Differentiable MPC for End-to-end Planning and Control (1810.13400v3)

Abstract: We present foundations for using Model Predictive Control (MPC) as a differentiable policy class for reinforcement learning in continuous state and action spaces. This provides one way of leveraging and combining the advantages of model-free and model-based approaches. Specifically, we differentiate through MPC by using the KKT conditions of the convex approximation at a fixed point of the controller. Using this strategy, we are able to learn the cost and dynamics of a controller via end-to-end learning. Our experiments focus on imitation learning in the pendulum and cartpole domains, where we learn the cost and dynamics terms of an MPC policy class. We show that our MPC policies are significantly more data-efficient than a generic neural network and that our method is superior to traditional system identification in a setting where the expert is unrealizable.

• The paper introduces a method to differentiate through non-convex MPC policies using a backward-pass modified iLQR solver, bridging model-based and RL approaches.
• The paper demonstrates superior data efficiency in imitation learning experiments on pendulum and cart-pole tasks compared to traditional neural network policies.
• The paper shows that optimizing task-specific imitation loss can outperform standard system identification when expert dynamics are unrealizable, ensuring robust control.

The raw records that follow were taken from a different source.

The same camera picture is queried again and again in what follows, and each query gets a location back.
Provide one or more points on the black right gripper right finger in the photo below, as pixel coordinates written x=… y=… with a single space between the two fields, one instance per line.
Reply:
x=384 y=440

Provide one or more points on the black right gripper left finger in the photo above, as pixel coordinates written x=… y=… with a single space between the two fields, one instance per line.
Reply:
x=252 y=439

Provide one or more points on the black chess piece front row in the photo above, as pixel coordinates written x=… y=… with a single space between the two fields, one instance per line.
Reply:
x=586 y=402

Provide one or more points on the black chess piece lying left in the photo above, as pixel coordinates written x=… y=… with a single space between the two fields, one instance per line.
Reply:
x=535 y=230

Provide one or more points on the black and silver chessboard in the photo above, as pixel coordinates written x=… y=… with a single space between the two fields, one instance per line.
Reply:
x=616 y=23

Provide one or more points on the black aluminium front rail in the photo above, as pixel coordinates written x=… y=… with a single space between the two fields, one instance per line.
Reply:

Overview of Differentiable Model Predictive Control (MPC) for End-to-End Planning and Control

The paper discusses the integration of Model Predictive Control (MPC) into reinforcement learning (RL) frameworks by formulating a differentiable class of policies. This approach aims to leverage the advantages of both model-free and model-based reinforcement learning techniques, particularly focusing on enhanced data efficiency and model interpretability.

Key Contributions

The paper introduces a novel method to differentiate through MPC policies by leveraging the Karush-Kuhn-Tucker (KKT) conditions of a convex approximation at the fixed point of the controller. The methodology facilitates the learning of cost and dynamics models in an end-to-end manner, effectively bridging the gap between learning dynamics/task-specific costs and robust decision-making processes in RL.

Significant Contributions:

1. Efficient Differentiation Through Non-Convex Optimization: The paper presents a strategy for differentiating through an iterative, non-convex optimization procedure by employing a box-constrained iterative Linear Quadratic Regulator (iLQR) solver. It shows that an analytical derivative can be obtained through a backward pass resembling a modified iLQR solver.
2. Imitation Learning Experiments: The approach is validated through experiments in imitation learning on pendulum and cart-pole domains, demonstrating that the MPC-based policies are more data-efficient compared to traditional neural network approaches. The experiments also highlight that the proposed approach can surpass conventional system identification methods when the expert dynamics cannot be accurately realized.
3. Addressing the Non-realizable Dynamic Models: In scenarios where the expert's dynamic parameters fall outside the model class being learned, the strategy surpasses standard System Identification (SysId) methods by directly optimizing the task-specific imitation loss, validating the benefit of integrating task-relevant feedback loops into the learning process.

Analytical and Empirical Observations

The paper's analytical approach stands out due to its robust computations and reduced complexity for obtaining gradients. The differences between the mainstream unrolled optimization approach and the fixed-point differentiation method are precisely highlighted, showing significant improvements in computational efficiency and performance consistency.

Further, empirical results show compelling improvements in sample efficiency and control policy accuracy when using differentiable MPC. The data from the experiments underscore the efficacy of using gradient-based tuning of MPC in capturing both cost functions and system dynamics, even under noisily observed dynamic scenarios or when the expert dynamics are "unrealizable."

Practical and Theoretical Implications

This paper has significant implications for both the theoretical landscape of RL and practical applications in control systems. From a theoretical standpoint, it enriches the RL domain with a hybrid control paradigm that integrates the rigor of analytic derivatives in MPC with the flexibility of neural-based policy optimization.

Practically, this work provides a foundation for developing more data-efficient learning algorithms that can be applied in real-world robotics and autonomous systems. Its approach of using analytic derivatives promotes robust policy certification and systematic analysis of learned dynamics and objectives, paving the path for more reliable autonomous control architectures.

Moving forward, potential exploration areas involve extending these methodologies to handle stochastic environments, integrate with multi-agent systems, or allow for more comprehensive representation learning in high-dimensional state spaces. Additionally, further empirical validation in more complex, real-world scenarios could reinforce the practical viability of differentiable MPC in diverse AI applications.